Elucidating the role of JAM-B in breast cancer and angiogenesis

Breast cancer is the most common cancer in women in the UK, but how angiogenesis is regulated in breast cancer is unknown. The growth of blood vessels into tumours (angiogenesis) is essential for cancer growth, and anti-angiogenic therapy is an important new strategy to treat cancer. Interestingly, women with Down Syndrome very rarely develop breast cancer, possibly as a result of the presence of three copies of chromosome 21. We will determine how three copies of chromosome 21 suppresses breast cancer angiogenesis. I will focus upon the involvement of a specific chromosome 21 molecule, termed JAM-B, which we already have evidence for a role in angiogenesis. I will use both clinical material and experimental mouse models. This research will help us to understand the disease better and possibly lead to the development of therapies to inhibit breast cancer progression.
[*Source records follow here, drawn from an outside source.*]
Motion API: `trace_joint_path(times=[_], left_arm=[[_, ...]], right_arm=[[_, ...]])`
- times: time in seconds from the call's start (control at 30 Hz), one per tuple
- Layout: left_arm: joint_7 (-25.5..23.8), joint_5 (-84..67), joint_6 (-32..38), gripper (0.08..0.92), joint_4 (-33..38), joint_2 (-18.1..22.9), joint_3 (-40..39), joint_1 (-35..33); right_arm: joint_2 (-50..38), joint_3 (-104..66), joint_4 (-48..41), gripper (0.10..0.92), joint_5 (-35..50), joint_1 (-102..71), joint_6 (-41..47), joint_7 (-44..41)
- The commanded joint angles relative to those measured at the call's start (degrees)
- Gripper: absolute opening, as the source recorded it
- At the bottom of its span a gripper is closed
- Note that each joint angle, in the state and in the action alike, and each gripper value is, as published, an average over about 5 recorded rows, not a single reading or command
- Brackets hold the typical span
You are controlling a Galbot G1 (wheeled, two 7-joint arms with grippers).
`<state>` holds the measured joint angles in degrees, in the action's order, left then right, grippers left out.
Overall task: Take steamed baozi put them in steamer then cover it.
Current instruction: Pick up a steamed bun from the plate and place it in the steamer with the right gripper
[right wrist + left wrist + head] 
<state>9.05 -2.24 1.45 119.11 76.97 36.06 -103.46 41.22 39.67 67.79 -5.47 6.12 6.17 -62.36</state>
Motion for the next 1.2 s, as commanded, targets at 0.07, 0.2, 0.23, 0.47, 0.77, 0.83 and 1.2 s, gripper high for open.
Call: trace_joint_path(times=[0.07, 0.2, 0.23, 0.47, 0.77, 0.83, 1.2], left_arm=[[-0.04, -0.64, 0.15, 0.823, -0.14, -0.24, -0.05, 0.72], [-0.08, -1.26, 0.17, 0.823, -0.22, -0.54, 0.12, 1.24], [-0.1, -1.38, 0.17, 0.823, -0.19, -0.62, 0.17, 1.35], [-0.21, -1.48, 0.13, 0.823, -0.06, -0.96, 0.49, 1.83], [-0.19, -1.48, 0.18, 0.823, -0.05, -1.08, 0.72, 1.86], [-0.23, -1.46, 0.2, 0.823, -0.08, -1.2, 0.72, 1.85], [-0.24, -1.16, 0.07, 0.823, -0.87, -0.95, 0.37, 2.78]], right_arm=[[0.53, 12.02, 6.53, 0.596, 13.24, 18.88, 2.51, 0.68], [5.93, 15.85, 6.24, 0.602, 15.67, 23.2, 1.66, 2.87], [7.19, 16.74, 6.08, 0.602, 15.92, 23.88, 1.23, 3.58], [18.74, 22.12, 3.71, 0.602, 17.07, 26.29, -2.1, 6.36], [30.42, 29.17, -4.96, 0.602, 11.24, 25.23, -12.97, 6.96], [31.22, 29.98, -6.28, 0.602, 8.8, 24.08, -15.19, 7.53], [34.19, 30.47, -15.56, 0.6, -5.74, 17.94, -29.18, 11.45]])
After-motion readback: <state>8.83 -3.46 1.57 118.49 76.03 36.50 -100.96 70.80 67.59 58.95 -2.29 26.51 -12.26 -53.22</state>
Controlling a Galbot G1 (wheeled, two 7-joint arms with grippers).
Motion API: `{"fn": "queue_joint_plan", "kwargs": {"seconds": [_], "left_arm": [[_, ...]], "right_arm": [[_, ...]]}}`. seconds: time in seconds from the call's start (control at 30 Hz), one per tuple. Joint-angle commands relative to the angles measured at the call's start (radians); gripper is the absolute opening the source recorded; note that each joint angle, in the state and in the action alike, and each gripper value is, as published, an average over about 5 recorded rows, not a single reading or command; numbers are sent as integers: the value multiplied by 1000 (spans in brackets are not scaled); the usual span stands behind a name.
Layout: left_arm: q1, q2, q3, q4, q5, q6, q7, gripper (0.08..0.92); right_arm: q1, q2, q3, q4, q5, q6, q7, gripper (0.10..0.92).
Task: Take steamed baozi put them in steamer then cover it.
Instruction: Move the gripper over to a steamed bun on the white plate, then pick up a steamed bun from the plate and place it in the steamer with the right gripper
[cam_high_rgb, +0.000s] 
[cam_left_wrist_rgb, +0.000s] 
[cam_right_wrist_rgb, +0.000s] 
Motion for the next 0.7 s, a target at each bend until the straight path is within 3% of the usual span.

Down Syndrome (DS) is a genetic disorder caused by full or partial trisomy of chromosome 21. It presents with many clinical phenotypes including a reduced incidence of solid tumours, in particular breast cancer. This phenotype is thought to occur as a consequence of chromosome 21 ?gene-dosage? effects and suppression of angiogenesis. We will use the transchromosomic (Tc1) mouse model of DS, which expresses 81% of human chromosome 21 (Hsa21) genes, to understand why individuals with DS have a reduced incidence of breast cancer. We will focus on the gene-dosage effect of the JAM-B gene, located on Hsa21. We have compelling preliminary showing that JAM-B, an endothelial cell-specific gene, when overexpressed, is responsible for the inhibition of tumour angiogenesis. We will breed Tc1 mice with JAM-B transgenic mice to generate mice that have 2 copies of JAM-B (Tc1/JAM-B+/-). Using both Tc1 and Tc1/JAM-B+/- mice we will i) examine the gene-dosage effect of JAM-B on breast cancer and angiogenesis and ii) understand the mechanism of action of JAM-B in the regulation of angiogenesis.By using an interdisciplinary approach combining angiogenesis assays with the Tc1 DS model we will identify the gene-dosage effect of JAM-B on breast cancer and tumour angiogenesis.